Beyond that, kudos on a yeoman effort at defending the use of "Delta Vega" in ST09, but I just don't buy it. IMHO everything about that sequence of the film came across as blatantly contrived and nonsensical, with absurdities just piling on top of one another, so even the most creative special-pleading attempts to rationalize some of them will still leave others untouched.
 
Oh yeah, you're right, I've totally forgotten about maths and physics :D

You were right the first time.

Because....

Objective "truths" could only exist about a closed system for those who were examining it from outside that system. There would be a beginning, a middle, and an end to be able to say what was true of that system across its duration.

We can't objectively speak of truths in our realm, because we do not yet know the future or the end....and not everything about the past. We expect that certain mathematical and scientific principles will remain constants on into the future, but we do not know.

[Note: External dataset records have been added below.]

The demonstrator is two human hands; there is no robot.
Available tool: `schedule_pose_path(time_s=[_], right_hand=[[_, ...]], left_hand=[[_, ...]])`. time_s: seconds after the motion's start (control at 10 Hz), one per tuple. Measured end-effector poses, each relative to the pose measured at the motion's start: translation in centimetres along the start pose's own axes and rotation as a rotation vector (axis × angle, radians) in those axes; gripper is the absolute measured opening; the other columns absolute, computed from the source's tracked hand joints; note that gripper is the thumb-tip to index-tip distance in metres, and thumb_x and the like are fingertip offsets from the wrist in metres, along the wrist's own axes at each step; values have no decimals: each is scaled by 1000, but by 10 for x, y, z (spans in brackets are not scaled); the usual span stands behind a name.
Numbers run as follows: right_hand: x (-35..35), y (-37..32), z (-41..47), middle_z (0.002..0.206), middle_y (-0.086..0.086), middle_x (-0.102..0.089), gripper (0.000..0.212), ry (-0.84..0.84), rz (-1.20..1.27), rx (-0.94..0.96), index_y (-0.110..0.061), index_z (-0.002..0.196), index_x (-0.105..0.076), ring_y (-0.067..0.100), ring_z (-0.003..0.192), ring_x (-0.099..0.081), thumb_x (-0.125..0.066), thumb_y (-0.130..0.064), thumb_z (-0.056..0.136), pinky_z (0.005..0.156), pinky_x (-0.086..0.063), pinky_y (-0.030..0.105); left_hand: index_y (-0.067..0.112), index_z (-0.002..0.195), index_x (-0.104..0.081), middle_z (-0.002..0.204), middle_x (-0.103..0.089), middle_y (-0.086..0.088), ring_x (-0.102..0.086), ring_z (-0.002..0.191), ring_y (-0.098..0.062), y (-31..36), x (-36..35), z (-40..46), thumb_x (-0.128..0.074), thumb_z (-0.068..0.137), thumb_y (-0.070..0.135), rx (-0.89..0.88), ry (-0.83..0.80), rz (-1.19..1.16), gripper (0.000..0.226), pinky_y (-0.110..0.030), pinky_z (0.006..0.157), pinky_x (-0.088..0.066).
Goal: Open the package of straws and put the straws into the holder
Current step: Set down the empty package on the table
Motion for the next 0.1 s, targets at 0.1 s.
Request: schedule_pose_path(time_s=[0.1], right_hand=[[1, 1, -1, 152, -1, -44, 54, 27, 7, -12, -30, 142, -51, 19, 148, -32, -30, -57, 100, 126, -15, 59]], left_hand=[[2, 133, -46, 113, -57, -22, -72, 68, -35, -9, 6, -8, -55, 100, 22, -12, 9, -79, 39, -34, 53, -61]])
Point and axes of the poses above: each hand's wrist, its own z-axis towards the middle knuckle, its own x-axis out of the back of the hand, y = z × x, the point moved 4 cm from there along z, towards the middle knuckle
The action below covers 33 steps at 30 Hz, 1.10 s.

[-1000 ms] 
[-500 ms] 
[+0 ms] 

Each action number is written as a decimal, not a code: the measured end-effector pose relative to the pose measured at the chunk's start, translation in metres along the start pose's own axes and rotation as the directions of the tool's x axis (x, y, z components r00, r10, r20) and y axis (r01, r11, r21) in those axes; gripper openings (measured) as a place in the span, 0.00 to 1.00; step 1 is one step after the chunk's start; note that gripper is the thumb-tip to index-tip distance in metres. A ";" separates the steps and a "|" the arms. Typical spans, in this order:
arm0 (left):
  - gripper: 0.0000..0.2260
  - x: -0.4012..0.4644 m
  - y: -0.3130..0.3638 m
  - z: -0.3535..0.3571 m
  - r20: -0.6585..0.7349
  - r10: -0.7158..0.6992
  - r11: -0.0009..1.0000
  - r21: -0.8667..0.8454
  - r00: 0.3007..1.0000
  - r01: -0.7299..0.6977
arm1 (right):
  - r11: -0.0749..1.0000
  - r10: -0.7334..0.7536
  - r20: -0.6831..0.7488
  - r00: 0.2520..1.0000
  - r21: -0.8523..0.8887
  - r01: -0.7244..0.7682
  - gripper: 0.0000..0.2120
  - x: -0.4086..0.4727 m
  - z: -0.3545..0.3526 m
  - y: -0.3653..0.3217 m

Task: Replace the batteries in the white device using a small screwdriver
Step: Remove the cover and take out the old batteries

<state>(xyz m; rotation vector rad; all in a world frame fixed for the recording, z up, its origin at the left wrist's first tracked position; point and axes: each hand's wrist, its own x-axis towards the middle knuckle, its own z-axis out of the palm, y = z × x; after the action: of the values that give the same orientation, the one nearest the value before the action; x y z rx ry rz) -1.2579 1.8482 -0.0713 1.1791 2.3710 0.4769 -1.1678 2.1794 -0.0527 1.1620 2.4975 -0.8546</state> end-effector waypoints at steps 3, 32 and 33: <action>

In the future, the universe could just as easily tell us to stick our human 'laws' where the sun don't shine. :D
 
However, this simply isn't the place for a lengthy discourse on all the reasons Trump represents the absolute worst in humanity. I just figure it's the sort of thing all reasonable people can accept as a given, and hence perfectly fine as a passing analogy.

Roughly half of US likes Trump. Many of them, posters on this very board. And all of them very reasonable. Let's drop any and all discussions of Trump from now on. No good can come off it.